A song which takes aim at the National Government has been blocked from television and radio and the Electoral Commission says it will take its creator to court if he doesn't remove the song from iTunes.
Concerned with what he calls "the manufactured nature of politics", Darren Watson wrote 'Planet Key' and was then encouraged by his partner to release it.
The song's popularity has been boosted by a satirical video. The video's animator says his creation is a world away from controversial videos - such as the one showing a burning effigy of John Key - that have made headlines recently.
"I made a point of keeping it pretty happy, no hate in there, and Darren and I both talked about that - making it enjoyable," animator Jeremy Jones says.

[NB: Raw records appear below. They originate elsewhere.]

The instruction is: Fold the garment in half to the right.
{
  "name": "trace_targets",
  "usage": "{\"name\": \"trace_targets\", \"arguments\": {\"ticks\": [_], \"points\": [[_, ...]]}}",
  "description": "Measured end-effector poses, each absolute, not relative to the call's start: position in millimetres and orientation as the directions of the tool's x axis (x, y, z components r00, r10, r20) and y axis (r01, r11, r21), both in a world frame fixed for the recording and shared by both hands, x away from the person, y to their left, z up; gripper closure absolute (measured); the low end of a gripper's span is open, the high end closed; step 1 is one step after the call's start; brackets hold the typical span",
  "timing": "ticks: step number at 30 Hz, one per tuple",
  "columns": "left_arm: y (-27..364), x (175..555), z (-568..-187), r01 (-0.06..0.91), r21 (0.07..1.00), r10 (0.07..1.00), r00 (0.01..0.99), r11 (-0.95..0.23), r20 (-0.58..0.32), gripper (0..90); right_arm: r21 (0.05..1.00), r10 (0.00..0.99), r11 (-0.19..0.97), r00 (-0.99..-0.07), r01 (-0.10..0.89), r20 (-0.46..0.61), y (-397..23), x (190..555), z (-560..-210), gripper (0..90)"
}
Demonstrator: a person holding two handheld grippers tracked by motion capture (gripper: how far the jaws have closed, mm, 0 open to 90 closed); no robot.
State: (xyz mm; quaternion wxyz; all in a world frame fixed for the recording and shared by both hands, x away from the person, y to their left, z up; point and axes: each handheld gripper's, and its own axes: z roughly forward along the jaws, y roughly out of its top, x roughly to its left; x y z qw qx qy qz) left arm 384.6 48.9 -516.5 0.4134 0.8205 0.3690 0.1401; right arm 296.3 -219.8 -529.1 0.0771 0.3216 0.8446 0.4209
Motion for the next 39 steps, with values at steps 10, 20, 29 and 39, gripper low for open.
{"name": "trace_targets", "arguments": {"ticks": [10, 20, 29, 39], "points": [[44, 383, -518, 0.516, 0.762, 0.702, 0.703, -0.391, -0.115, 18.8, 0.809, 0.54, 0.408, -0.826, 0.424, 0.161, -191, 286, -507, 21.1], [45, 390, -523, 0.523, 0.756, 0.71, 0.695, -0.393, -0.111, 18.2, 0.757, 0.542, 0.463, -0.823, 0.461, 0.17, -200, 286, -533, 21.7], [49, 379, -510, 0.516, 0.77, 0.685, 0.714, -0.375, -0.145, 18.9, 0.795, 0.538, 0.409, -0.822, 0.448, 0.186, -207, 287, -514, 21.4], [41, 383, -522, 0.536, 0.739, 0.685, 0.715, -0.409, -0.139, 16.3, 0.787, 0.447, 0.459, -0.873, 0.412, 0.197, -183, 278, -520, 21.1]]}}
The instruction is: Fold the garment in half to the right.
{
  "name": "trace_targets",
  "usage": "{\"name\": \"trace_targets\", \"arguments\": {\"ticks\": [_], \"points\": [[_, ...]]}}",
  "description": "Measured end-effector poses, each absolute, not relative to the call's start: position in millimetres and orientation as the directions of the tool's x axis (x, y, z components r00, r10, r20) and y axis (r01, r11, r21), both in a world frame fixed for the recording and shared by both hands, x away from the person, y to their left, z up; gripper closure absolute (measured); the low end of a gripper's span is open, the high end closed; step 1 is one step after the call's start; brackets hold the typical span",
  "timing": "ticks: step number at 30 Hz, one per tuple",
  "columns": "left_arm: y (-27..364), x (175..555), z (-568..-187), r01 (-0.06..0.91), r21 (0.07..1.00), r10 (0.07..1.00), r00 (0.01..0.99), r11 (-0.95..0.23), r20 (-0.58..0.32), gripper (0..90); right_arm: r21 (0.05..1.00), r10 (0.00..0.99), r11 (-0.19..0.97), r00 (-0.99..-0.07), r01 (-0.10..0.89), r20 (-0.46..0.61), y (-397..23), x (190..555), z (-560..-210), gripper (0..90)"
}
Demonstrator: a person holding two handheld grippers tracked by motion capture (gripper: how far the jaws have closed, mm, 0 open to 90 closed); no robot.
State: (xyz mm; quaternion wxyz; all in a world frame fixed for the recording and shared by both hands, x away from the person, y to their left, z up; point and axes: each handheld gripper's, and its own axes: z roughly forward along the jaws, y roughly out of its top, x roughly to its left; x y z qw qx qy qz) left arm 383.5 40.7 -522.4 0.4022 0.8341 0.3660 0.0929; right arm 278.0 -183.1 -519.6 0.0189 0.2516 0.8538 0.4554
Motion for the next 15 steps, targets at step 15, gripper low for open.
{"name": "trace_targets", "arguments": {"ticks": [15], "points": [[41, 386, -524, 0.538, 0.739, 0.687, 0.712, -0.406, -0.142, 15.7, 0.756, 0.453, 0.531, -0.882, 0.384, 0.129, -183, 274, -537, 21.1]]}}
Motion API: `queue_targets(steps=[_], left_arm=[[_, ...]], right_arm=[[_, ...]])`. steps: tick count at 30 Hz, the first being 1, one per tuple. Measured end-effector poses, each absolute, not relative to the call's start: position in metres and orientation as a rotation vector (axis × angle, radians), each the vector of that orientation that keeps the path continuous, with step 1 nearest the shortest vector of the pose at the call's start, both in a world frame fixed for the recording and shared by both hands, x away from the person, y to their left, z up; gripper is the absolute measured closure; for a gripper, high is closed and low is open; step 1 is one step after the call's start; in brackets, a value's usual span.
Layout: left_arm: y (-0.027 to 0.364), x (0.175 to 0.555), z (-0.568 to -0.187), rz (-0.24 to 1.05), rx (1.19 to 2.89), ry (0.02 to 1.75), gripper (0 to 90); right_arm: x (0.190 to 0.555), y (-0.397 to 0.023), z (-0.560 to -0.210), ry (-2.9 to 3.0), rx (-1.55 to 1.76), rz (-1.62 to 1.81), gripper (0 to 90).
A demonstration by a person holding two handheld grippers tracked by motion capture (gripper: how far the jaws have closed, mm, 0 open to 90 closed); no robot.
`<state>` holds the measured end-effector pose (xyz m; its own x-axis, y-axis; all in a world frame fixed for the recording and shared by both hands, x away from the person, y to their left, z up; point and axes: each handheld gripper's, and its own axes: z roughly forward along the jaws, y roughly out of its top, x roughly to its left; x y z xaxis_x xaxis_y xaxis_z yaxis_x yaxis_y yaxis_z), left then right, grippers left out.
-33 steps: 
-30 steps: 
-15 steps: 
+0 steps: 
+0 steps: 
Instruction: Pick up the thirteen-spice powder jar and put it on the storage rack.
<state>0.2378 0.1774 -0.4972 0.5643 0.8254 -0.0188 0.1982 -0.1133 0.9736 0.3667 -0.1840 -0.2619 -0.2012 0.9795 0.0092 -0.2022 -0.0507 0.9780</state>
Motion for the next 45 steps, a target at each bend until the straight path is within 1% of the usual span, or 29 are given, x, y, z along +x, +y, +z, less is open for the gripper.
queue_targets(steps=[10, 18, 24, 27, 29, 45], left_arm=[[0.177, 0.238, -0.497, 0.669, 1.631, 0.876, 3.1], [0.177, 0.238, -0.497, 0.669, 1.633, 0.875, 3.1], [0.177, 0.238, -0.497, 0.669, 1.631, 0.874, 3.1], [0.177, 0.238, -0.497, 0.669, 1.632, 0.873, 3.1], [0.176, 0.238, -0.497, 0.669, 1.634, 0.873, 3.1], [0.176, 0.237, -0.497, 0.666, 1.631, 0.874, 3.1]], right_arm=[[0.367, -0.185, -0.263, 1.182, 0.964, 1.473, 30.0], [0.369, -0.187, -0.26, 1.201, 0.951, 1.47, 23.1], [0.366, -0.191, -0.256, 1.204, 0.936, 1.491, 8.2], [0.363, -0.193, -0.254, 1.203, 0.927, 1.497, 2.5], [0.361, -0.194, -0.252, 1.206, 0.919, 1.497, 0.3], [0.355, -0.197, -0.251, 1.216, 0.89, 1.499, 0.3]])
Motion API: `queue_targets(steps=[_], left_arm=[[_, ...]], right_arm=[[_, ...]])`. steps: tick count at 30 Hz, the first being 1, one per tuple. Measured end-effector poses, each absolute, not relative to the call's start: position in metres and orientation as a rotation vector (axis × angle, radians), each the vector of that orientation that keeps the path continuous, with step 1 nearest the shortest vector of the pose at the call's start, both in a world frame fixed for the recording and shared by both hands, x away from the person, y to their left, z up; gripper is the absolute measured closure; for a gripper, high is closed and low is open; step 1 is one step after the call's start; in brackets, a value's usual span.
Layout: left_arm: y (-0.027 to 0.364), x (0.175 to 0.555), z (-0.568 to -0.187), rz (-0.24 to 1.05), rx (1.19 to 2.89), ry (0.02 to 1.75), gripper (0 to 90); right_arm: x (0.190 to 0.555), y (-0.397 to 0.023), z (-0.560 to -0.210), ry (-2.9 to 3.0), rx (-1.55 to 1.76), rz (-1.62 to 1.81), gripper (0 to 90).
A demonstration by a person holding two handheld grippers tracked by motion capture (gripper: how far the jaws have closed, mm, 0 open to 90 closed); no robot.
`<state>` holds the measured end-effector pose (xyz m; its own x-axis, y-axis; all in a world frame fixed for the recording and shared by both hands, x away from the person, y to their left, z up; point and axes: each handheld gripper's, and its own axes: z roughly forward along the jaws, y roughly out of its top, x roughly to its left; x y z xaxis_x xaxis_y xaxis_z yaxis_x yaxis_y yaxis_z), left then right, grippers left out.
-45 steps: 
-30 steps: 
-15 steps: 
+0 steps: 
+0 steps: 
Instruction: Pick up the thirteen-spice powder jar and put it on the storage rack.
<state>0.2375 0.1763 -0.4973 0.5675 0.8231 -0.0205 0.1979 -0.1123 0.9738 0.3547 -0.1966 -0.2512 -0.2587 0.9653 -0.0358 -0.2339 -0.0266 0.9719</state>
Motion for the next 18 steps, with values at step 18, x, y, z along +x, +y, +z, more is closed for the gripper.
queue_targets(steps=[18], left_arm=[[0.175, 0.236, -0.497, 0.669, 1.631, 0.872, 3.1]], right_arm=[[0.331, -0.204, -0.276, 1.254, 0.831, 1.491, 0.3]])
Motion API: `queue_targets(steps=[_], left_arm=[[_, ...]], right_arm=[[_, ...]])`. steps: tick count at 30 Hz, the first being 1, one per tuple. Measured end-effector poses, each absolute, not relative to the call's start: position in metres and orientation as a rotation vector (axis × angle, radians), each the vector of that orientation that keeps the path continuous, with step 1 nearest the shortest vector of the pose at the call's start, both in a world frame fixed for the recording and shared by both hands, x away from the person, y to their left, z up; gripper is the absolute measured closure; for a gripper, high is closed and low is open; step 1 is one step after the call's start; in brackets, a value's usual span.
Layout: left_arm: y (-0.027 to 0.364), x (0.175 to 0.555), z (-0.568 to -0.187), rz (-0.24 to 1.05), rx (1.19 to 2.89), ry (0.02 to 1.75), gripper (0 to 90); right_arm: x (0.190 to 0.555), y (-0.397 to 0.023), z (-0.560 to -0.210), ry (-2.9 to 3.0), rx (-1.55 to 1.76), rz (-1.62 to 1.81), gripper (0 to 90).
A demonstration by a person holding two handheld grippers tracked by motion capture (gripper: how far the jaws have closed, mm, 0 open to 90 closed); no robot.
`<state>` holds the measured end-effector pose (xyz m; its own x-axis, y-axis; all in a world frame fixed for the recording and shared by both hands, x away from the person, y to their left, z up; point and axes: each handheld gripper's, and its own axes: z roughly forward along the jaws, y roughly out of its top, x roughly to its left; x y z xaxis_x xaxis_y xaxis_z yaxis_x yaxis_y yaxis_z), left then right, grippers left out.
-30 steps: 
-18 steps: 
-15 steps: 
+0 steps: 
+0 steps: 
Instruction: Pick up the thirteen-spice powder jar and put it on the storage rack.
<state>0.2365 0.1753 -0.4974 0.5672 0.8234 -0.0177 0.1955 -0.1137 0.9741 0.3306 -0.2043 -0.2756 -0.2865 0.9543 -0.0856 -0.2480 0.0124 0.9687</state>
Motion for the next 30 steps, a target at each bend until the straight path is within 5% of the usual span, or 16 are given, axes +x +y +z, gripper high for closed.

However, the Electoral Commission sees the song and its video differently, saying that playing them on television or radio is a breach of the Broadcasting Act. They have also said the song and video can't be sold on iTunes unless they are labelled as an election advertisement.
However, Otago University's Professor Andrew Geddis says the Electoral Commission "might've got this one wrong".
"In order to be an electoral advertisement it has to be an advertisement. And in the ordinary English language I don't think you'd regard a song released by a professional songwriter as an advertisement," he says.
Mr Watson says the ruling has highlighted a "huge inconsistency" as many songs are politically charged. He says he is prepared to contest the decision in court to ensure songs such as his are treated fairly.